Plants play a critical role as nutrients for animals, including humans, and for the production of substances useful as pharmaceuticals, cosmetics and the like. The steady growth in the world's population results in increasing needs for plant crops. This increased need must be satisfied with reduced soil resources available to agriculture. Increased crop yield can be provided with existing soil resources by engineering plant species that grow better and that are more resistant to plant pathogens.
Plants are subjected to threats by numerous pathogens, e.g., fungi, bacteria, viruses, insects and nematodes. A small fraction of pathogens succeed in invading plant tissue and thereby cause disease. In particular, potato is a major food crop that is highly susceptible to fungal infection. One strategy to combat fungal disease include the use of chemical fungicides. However, this involves high expense and environmental cost. Previous attempts to increase pathogen resistance in plants include the expression of the tomato Mi-1.2 nematode resistance gene in a nematode-susceptible tomato line. The resulting transgenic tomato plants showed resistance to the root knot nematodes M. javanica strain VW4 and M. incognita strain VW6 in most of the transgenic plants but not against M. javanica strain VW5, thus resembling the specificity of the Mi gene in wild-type plants (Milligan et al., 1998, The Plant Cell 10:1307-1319).
In another study, plant resistance was induced by activating an inactive transgene encoding the Cf-9 resistance gene product through excision of a transposable element from that gene in a plant that expressed Avr9, a Cf-9 elicitor (WO 95/31564). Also, the plant Prf resistance gene was overexpressed in tomato plants, leading to enhanced resistance to P. s. pathovar tomato strain DC3000, X c. pv. vesicatoria strain 56, R. solanacearum strain 82 bacterial pathogens and TMV viral pathogen (Oldroyd et al., 1998, Proc. Natl. Acad. Sci. USA 95:10300-10305).

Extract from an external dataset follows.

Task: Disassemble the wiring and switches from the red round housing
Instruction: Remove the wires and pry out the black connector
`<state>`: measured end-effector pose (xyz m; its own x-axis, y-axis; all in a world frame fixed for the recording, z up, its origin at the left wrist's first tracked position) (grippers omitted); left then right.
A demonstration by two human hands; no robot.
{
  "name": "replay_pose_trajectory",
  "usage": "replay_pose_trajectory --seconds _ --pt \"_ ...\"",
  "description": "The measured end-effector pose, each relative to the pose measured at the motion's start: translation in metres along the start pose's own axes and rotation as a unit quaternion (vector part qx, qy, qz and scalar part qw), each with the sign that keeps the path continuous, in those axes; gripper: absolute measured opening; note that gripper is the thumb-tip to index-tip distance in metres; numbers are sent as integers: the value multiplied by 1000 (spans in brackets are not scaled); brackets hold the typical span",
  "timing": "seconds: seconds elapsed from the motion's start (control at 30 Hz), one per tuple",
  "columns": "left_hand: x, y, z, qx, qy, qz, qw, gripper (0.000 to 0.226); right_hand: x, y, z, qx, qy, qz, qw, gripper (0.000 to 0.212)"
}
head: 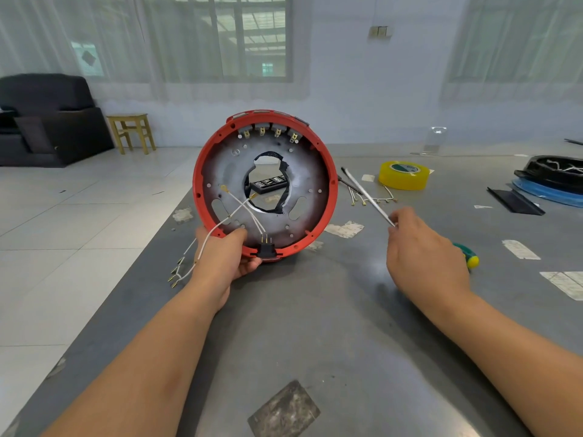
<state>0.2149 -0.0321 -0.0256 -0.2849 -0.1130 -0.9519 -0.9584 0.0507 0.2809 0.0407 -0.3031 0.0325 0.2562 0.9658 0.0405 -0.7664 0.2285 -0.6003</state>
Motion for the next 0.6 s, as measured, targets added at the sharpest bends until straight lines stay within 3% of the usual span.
replay_pose_trajectory --seconds 0.1,0.27,0.5,0.6 --pt "0 0 0 -1 -1 1 1000 39 2 -1 -8 72 106 24 991 4" --pt "1 -2 1 -2 -4 1 1000 39 8 -4 -20 140 154 41 977 14" --pt "3 -3 0 4 -2 0 1000 40 12 -2 -25 160 141 55 975 9" --pt "2 -3 -1 0 1 -4 1000 38 18 -1 -19 133 151 72 977 17"
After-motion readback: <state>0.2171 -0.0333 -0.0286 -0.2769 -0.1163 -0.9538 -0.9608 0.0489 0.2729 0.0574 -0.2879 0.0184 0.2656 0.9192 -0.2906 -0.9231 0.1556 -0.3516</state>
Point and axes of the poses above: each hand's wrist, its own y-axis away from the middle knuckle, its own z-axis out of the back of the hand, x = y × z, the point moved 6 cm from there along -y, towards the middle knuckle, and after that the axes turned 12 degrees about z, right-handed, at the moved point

In another attempt to increase plant resistance, glucose oxidase was expressed in potato plants to generate H2O2, a reagent produced during plant defense responses, through glucose oxidation. H2O2 elevation in transgenic potato plants was shown to increase resistance to E. carotovora subspecies carotovora and P. infestans (Wu et al., 1995, The Plant Cell 7:1357-1368). Transgenic rice plants were generated expressing the potato proteinase inhibitor II gene, rendering the plants more resistant to pink stem borer larvae of Sesamia inferens (Duan et al., 1996, Nature Biotechnology 14:494-498). Also, resistance to G. pallida was enhanced in transgenic potato plants expressing cowpea trypsin inhibitor (U.S. Pat. No. 5,494,813). The expression of a protein that disrupts the feeding structure of plant nematode pathogens is suggested in U.S. Pat. No. 5,866,777 and the expression of lytic proteins in apple tree plants is discussed in U.S. Pat. No. 5,824,861.

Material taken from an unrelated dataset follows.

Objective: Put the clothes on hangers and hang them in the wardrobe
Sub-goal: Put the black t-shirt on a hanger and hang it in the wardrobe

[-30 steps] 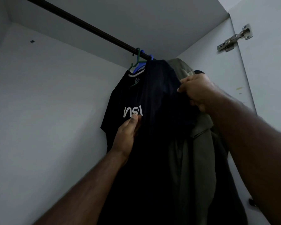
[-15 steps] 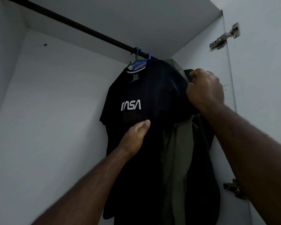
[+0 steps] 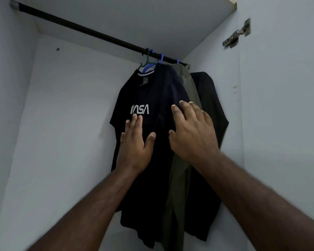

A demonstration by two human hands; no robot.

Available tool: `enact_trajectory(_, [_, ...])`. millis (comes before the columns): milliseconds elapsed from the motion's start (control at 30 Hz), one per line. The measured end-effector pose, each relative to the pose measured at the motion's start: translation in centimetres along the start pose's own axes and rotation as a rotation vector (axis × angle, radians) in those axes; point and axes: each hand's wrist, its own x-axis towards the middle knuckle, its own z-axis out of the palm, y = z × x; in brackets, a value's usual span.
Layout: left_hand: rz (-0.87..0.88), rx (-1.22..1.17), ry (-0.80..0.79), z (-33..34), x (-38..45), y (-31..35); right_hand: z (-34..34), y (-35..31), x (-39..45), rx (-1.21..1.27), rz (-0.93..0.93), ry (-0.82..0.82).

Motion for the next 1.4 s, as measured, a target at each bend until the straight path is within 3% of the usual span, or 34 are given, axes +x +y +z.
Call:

Pathogenesis-related (PR) proteins including chitinases and β-1,3-glucanases are produced by plants in response to infection by pathogens. Chitinase hydrolyzes chitin, a major component of fungal cell walls while β-1,3-glucanase hydrolyzes the glucan component (Boller et al., 1985, In: J. L. Key et al. ed., Cellular and Molecular Biology of Plant Stress, Alan R. Liss, New York, pp. 247-262; Boller, 1992, In: S. J. Gurr et al. (ed), Molecular Plant Pathology Volume II, A Practical Approach, IRL press, Oxford, pp. 23-30). Schlumbaum et al. (1986, Nature 324:365-367) have demonstrated that purified plant chitinases demonstrate antifungal activity in vitro and the expression of chitinases with one chitin-binding domain in transgenic plants enhances their resistance against fungal pathogens (Broglie et al., 1991, Science 254:1194-1197; Lin et al., 1995, Bio/Technology 13:686-691). In a resistant cultivar of Brassica napus, the mRNA of ChB4, a chitinase with one chitin binding protein, was induced by Phoma lingam infection and was detected within a day on northern blot analysis (Rasmussen et al., 1992, Plant Mol. Biol. 20:277-287). Also, chitinases act synergistically with β-1,3-glucanases in inhibiting fungal growth (Mauch et al., 1988, Plant Physiol. 88:936-942; Zhu et al., 1994, Bio/Technology 12:807-812; Jach et al., 1995, Plant J. 8:97-109)
There remains a need for plants, such as potato plants, with enhanced resistance to fungus. In particular, potato plants with enhanced resistance to soil-borne fungus.
Citation of a reference in this or in any section of the specification shall not be construed as an admission that such reference is prior art to the invention.